PROBLEM REQUIREMENTS:
Of the lines in the material below, print only those from the one containing "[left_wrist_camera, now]" to the one containing "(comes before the", ends included, exactly as written and without pictures.

DATA SHOWN:
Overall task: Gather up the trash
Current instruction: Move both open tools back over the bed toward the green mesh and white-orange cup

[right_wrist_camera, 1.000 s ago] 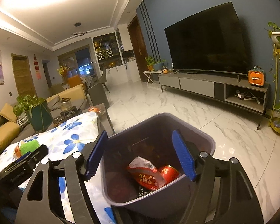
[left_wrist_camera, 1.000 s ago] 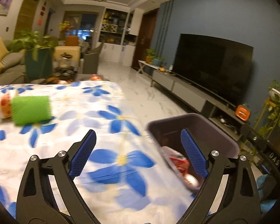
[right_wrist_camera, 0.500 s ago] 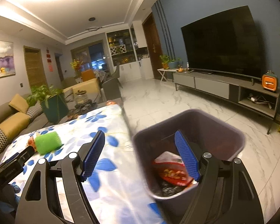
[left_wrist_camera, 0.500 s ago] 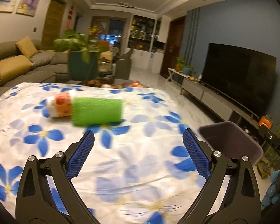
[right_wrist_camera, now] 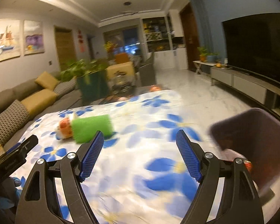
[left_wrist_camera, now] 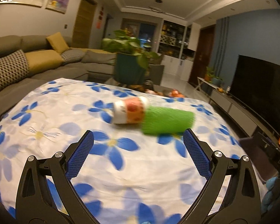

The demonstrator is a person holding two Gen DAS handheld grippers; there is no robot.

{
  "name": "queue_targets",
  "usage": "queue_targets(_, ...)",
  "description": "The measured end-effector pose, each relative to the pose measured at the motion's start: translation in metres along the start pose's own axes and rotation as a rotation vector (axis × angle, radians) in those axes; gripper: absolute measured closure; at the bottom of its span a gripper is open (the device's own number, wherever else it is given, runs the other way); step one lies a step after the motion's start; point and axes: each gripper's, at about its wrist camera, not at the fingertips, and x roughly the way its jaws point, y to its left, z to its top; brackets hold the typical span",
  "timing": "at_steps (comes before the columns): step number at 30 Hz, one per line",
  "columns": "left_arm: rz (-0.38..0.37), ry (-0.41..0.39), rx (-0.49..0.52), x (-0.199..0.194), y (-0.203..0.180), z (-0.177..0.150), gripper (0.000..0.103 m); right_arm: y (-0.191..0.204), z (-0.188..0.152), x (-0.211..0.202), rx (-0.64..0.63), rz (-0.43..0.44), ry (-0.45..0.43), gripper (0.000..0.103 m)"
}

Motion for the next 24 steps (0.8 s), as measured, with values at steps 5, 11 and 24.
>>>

EXERCISE RESULT:
[left_wrist_camera, now] 

The demonstrator is a person holding two Gen DAS handheld grippers; there is no robot.

{
  "name": "queue_targets",
  "usage": "queue_targets(_, ...)",
  "description": "The measured end-effector pose, each relative to the pose measured at the motion's start: translation in metres along the start pose's own axes and rotation as a rotation vector (axis × angle, radians) in those axes; gripper: absolute measured closure; at the bottom of its span a gripper is open (the device's own number, wherever else it is given, runs the other way); step one lies a step after the motion's start; point and axes: each gripper's, at about its wrist camera, not at the fingertips, and x roughly the way its jaws point, y to its left, z to its top; brackets hold the typical span",
  "timing": "at_steps (comes before the columns): step number at 30 Hz, one per line",

This exercise has been fully answered.